Le futur avait fait des cadeaux en rapport avec la fortune qu’on lui supposait et non avec celle qu’il avait. Le comte réclama pour cette fois encore de remplir son rôle de père, et se chargea des diamants. Il se montra tout à fait magnifique. Charlotte, toute Legris qu’elle était, envoya à sa belle-sœur des pendants d’oreilles et une agrafe en perles et rubis qui n’avaient rien de bourgeois.

– Peste! se dit Herbert en ouvrant l’écrin, ma belle-sœur fait les choses comme si elle était une vraie grande dame!

La comtesse avait joint à son présent une lettre des plus affectueuses.

Si elle pouvait prendre Madeleine en amitié, pensait-il tout en lisant, les choses iraient à merveille; mais elle sera jalouse, il est impossible qu’il en soit autrement. Et la différence qu’il se complut à établir entre les deux femmes le gonfla de satisfaction vaniteuse.

La lune de miel parut à la jeune femme un temps béni.

Pleine de foi dans l’amour d’Herbert, elle lui donna le sien en toute confiance.
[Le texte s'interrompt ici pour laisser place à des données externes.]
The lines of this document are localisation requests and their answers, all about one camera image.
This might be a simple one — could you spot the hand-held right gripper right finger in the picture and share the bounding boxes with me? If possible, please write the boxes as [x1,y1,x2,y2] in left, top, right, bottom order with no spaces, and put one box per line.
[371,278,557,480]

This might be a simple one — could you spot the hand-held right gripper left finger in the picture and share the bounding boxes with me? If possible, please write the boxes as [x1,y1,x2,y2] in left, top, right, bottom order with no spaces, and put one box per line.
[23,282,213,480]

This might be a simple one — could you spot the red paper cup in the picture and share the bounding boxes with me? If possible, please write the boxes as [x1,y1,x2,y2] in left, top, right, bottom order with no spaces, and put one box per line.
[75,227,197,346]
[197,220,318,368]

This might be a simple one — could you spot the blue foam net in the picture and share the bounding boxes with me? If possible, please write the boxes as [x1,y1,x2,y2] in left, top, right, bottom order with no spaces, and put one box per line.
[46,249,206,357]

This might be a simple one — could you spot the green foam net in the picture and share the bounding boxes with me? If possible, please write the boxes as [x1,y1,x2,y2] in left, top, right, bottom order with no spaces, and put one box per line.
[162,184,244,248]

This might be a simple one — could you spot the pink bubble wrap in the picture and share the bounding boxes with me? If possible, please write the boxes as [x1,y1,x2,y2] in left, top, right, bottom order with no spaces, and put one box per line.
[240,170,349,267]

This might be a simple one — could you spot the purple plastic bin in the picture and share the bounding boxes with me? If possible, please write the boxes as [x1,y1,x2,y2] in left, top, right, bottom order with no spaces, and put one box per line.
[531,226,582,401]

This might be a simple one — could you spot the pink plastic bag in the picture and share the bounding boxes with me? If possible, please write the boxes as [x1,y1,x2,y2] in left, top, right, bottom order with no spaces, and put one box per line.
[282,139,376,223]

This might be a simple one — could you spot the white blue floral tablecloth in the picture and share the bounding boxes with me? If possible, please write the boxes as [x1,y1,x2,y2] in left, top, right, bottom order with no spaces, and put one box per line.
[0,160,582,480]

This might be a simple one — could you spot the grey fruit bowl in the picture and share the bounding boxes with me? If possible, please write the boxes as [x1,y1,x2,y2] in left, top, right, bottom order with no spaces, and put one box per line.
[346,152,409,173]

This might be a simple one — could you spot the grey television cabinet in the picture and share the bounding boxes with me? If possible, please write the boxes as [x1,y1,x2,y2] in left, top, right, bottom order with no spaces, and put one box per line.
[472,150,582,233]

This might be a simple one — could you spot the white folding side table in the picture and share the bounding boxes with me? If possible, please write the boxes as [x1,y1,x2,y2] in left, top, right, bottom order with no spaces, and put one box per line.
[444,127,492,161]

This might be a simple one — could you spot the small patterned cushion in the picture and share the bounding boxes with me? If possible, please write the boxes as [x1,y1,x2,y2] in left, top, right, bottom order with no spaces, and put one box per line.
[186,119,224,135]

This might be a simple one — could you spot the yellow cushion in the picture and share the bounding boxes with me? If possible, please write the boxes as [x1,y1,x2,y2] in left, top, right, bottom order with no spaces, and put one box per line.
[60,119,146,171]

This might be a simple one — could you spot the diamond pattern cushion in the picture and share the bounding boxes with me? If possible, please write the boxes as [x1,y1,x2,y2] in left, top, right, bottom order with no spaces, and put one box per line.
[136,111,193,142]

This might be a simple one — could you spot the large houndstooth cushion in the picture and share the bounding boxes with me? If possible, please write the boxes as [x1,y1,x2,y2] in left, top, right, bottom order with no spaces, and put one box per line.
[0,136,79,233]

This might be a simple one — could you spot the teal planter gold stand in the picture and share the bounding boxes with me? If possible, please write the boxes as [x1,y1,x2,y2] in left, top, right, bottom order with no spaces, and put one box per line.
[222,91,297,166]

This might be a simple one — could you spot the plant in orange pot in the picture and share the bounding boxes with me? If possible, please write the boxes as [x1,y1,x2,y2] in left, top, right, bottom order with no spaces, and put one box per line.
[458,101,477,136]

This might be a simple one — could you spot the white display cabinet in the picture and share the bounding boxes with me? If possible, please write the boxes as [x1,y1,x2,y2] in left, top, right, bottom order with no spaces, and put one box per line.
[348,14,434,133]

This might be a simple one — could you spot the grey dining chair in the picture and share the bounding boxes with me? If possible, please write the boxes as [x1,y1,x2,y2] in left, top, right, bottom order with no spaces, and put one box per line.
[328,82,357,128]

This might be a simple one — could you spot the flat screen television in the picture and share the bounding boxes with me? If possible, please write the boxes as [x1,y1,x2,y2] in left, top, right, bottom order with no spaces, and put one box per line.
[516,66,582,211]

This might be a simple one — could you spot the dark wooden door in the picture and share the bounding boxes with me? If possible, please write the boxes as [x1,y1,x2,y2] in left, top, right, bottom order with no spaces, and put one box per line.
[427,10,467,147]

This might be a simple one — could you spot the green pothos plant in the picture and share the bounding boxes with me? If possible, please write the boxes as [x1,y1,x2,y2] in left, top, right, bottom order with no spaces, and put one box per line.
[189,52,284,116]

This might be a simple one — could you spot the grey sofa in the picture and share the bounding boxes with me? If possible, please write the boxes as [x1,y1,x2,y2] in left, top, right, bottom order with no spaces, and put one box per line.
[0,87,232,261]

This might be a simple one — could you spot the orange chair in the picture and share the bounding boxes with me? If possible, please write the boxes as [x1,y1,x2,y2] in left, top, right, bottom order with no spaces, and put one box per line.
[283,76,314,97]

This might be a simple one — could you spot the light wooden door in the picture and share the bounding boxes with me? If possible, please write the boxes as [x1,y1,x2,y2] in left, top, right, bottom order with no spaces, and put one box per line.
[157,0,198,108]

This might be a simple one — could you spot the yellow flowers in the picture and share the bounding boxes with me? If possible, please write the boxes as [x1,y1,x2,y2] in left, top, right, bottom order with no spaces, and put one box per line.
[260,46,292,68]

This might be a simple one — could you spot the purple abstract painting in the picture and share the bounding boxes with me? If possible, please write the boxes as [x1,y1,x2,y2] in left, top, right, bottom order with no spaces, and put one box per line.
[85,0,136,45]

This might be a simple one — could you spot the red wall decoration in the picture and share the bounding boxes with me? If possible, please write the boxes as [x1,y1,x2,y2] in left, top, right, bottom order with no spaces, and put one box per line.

Elle crut que les qualités qu’elle prêtait à son mari étaient bien à lui; elle crut qu’il resterait toujours tel qu’elle croyait le voir, et elle s’abandonna au doux rêve d’une longue vie de bonheur.

Elle le fit, ce rêve, en toute sécurité, car la tendresse, pour être durable, doit être fondée sur les sentiments, et elle trouvait qu’Herbert était à la fois l’être le plus charmant et le plus accompli.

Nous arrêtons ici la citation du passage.